If $A = \Bbb Z\oplus \Bbb Z_d$ where $d\mid n$ then define a map $f:\Bbb Z\to A$ by $t\mapsto (qt,[t])$ where $q = n/d$. And define a map $g:A\to\Bbb Z_n$ by $(x,[y])\mapsto [x-yq]$. Then this map is well defined group homomorphism. Clearly $g\circ f =0$. Let $(x,[y])\in\operatorname{Ker}(g)$ then $g(x,[y]) =[x-yq] =0$ so $x-yq = tn$ for some $t$. Hence, $x = q(td+y)$. Now $f(td+y) = (x,[y])$ which shows the exactness. The fact that $f$ is injective and $g$ is surjective is easy.
As noted in the comments, you are rather loose with your notation. That's not a good thing.
The first part assumes $n,d\gt 0$, which you seem to be doing implicitly in your post. Below I deal with the possibility that one or both are zero.
Let $A=\mathbb{Z}\oplus\mathbb{Z}_d$, and let $N$ be a cyclic subgroup such that $A/N$ is finite cyclic of order $n$. Let $(x,y)$ be a generator for $N$.

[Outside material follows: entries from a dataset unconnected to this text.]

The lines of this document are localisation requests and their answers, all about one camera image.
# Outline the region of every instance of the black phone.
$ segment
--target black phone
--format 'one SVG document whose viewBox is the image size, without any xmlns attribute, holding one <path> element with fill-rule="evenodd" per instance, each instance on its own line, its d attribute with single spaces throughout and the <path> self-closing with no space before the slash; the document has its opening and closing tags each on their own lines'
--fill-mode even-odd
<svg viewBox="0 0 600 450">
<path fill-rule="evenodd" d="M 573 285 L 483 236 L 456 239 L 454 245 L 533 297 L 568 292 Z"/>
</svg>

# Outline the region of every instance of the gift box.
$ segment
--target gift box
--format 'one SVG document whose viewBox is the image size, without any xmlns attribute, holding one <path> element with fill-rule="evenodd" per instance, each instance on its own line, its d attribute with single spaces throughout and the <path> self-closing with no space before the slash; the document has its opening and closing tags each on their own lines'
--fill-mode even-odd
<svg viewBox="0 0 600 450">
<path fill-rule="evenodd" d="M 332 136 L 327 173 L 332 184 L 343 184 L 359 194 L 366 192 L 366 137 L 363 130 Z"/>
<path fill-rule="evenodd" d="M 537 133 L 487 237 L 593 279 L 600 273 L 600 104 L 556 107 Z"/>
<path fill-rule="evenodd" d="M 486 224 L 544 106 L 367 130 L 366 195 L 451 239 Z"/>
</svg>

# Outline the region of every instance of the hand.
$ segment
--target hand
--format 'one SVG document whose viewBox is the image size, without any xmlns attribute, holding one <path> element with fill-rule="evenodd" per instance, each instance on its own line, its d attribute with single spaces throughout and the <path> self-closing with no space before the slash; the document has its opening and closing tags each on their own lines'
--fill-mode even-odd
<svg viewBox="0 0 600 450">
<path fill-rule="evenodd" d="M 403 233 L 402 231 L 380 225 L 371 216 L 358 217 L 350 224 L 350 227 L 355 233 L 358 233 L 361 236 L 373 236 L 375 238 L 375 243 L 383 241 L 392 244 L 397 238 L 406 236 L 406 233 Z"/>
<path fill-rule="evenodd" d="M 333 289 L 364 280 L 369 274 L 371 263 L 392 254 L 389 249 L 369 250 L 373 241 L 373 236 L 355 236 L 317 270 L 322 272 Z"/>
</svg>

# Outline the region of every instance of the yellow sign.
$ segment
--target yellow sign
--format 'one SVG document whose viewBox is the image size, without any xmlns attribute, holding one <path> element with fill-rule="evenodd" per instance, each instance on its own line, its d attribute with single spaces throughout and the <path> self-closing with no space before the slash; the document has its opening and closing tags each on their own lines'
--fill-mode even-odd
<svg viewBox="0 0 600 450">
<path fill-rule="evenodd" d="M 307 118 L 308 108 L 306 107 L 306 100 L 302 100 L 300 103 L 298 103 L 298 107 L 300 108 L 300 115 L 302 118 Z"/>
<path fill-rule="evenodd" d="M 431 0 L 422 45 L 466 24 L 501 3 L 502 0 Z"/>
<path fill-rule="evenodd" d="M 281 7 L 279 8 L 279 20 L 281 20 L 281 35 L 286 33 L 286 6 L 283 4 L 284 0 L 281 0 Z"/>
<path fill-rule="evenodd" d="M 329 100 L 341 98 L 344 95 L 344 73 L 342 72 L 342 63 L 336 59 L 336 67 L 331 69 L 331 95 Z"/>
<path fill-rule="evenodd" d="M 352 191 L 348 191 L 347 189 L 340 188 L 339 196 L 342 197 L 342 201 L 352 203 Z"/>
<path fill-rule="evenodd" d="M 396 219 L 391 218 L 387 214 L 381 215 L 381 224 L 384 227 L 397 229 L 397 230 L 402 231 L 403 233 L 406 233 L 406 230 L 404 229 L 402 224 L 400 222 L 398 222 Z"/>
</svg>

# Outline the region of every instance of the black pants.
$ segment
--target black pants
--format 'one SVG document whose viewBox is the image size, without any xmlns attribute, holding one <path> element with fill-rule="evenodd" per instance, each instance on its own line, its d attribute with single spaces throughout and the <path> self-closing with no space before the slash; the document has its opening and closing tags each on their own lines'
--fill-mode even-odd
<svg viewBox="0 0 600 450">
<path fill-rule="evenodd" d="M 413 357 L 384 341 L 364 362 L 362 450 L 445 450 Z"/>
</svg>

Let $k=\gcd(d,n)$; then the image of $(0,1)$ has order dividing $k$, hence $(0,k)\in N$. Thus there exists $m\in\mathbb{Z}$ such that $m(x,y) = (0,k)$, hence $(mx,my)=(0,k)$. Thus, $mx=0$ and $my\equiv k\pmod{d}$.
Since $mx=0$, then either $x=0$ or $m=0$. If $x=0$, then $(r,0)\notin N$ for all $r\neq 0$, so $A/N$ has infinite order, which is impossible. Thus, $m=0$; hence $(0,0)=(0,k)$, so $k\equiv 0\pmod{d}$. Thus, $k=\gcd(d,n)\equiv 0\pmod{d}$, so $d=\gcd(d,n)$.
Here's another way, which also excludes the possibility $A=\mathbb{Z}\oplus\mathbb{Z}$ that you mention in the comments. The key observation is:
Suppose $n\gt 0$. If $A=\mathbb{Z}\oplus\mathbb{Z}_d$ and $N$ be as above, with $d\geq 0$ (where $\mathbb{Z}_0$ means $\mathbb{Z}$). Let $k=\gcd(d,n)$, as above. Since both $(1,0)$ and $(0,1)$ have images of order dividing $n$, then $(n,0)$ and $(0,k)$ are both in $N$. (Note that $\gcd(0,n)=n$, so $k\neq 0$).
Since $N$ is cyclic, if $(0,k)\neq (0,0)$, then there must exist nonzero integers $r$ and $s$ such that $r(n,0)=s(0,k)$. But this forces $r=0$, which is impossible. Thus, it must be the case that $(0,k)=(0,0)$, so $d|k$. This excludes $d=0$ (since that would force $k=0$), and also proves that $\gcd(d,n)=d$, as required.
What if $n=0$? Then we must have $d=0$ in your initial setting, where $N$ is assumed to be infinite cyclic. Because $\mathbb{Z}$ is free abelian, hence projective, so the surjection $\mathbb{Z}\oplus\mathbb{Z}_d\to\mathbb{Z}$ splits. If the kernel is infinite cylic, that would mean that $\mathbb{Z}\oplus\mathbb{Z}_d\cong \mathbb{Z}\oplus N \cong \mathbb{Z}\oplus\mathbb{Z}$. Therefore the rank of $\mathbb{Z}\oplus\mathbb{Z}_d$ is two, so $\mathbb{Z}_d\cong\mathbb{Z}$ and hence $d=0$. Then $d=n=0$, so $d|n$ still holds.